> **Work to be completed**: Scan the data below for the string "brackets". Copy every line where it appears.

╭──

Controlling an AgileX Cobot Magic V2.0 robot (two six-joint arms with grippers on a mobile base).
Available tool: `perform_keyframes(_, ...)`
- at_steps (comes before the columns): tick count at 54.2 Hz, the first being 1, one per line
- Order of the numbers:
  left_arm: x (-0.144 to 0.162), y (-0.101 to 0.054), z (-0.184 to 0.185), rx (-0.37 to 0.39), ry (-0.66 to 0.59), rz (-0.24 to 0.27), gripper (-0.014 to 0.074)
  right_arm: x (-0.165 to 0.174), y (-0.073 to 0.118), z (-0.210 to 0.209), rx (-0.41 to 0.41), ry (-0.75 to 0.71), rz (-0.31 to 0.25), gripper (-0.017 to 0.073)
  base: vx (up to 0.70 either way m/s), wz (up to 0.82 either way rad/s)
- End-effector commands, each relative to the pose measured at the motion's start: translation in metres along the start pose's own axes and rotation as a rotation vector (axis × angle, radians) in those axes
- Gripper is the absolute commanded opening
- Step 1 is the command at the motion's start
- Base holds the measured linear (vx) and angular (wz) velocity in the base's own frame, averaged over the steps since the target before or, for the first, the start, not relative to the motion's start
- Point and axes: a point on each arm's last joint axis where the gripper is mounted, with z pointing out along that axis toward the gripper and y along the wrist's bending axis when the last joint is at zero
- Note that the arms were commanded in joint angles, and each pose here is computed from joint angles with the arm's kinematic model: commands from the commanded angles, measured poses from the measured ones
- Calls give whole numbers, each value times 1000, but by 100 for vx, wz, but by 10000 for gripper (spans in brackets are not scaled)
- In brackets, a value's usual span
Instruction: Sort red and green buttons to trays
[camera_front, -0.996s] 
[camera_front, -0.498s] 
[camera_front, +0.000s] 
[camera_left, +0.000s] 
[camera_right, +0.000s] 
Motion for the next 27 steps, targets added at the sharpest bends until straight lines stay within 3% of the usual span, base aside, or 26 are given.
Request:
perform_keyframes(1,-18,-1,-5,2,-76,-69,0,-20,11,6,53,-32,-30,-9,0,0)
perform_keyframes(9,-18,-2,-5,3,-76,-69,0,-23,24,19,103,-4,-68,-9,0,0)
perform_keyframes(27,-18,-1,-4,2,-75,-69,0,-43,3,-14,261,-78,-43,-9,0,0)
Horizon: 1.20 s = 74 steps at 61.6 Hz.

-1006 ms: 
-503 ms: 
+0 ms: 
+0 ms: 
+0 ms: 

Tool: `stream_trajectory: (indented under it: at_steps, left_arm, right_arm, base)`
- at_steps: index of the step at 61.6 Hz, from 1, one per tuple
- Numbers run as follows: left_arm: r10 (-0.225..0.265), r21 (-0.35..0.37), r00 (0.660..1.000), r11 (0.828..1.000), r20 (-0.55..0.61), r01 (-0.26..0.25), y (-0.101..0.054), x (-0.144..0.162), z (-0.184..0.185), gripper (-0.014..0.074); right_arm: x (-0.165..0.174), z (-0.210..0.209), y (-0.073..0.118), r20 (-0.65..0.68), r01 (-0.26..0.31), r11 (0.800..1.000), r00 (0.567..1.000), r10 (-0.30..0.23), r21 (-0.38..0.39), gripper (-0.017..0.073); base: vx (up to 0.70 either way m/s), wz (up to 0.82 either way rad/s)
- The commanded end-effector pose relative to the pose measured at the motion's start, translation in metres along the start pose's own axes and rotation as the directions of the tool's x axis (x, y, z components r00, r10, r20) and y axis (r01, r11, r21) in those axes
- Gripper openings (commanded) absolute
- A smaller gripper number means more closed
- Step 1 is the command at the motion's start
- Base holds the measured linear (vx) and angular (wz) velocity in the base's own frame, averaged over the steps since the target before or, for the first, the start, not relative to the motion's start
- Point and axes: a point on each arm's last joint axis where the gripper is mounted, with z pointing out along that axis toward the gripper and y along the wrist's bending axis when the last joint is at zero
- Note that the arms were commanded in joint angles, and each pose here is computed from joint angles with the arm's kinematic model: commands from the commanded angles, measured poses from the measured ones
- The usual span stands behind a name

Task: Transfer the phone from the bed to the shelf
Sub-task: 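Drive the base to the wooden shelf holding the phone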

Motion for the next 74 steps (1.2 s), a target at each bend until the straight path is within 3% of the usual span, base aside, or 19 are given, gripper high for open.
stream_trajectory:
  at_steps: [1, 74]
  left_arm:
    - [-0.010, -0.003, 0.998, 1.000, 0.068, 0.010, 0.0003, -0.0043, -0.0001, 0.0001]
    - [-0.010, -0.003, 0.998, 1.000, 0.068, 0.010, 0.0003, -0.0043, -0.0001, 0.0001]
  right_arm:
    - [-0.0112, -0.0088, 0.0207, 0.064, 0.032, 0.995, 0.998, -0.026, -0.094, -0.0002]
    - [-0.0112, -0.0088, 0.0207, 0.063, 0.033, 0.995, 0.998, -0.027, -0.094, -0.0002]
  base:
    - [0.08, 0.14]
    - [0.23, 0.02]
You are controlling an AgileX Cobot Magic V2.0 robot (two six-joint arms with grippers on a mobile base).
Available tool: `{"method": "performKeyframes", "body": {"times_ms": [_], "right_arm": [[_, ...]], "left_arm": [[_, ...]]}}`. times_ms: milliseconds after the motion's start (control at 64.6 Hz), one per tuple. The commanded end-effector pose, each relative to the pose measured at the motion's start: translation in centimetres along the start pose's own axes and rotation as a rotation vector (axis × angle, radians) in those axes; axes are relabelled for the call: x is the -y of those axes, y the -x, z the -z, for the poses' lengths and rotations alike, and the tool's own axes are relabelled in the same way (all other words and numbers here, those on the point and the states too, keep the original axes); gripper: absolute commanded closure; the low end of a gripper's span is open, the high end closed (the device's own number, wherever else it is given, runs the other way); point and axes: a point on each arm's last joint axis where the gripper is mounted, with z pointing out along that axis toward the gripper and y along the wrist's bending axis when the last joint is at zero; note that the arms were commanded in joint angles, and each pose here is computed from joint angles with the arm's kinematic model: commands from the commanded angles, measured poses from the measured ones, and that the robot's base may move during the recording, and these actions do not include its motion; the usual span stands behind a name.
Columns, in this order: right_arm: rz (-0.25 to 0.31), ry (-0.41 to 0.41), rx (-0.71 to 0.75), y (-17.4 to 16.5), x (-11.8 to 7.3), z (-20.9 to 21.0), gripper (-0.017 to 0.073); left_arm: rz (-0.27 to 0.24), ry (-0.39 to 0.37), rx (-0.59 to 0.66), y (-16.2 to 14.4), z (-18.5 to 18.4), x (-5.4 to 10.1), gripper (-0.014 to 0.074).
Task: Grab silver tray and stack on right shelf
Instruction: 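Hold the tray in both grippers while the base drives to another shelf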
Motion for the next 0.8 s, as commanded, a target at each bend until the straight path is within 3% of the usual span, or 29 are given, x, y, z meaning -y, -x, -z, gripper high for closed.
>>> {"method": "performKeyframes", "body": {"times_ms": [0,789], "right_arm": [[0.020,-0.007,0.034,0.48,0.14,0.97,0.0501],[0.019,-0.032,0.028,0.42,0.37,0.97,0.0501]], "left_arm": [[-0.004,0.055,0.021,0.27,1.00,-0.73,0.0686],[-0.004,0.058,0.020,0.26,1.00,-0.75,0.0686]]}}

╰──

> **Reply to the exercise**:
- Calls give whole numbers, each value times 1000, but by 100 for vx, wz, but by 10000 for gripper (spans in brackets are not scaled)
- In brackets, a value's usual span

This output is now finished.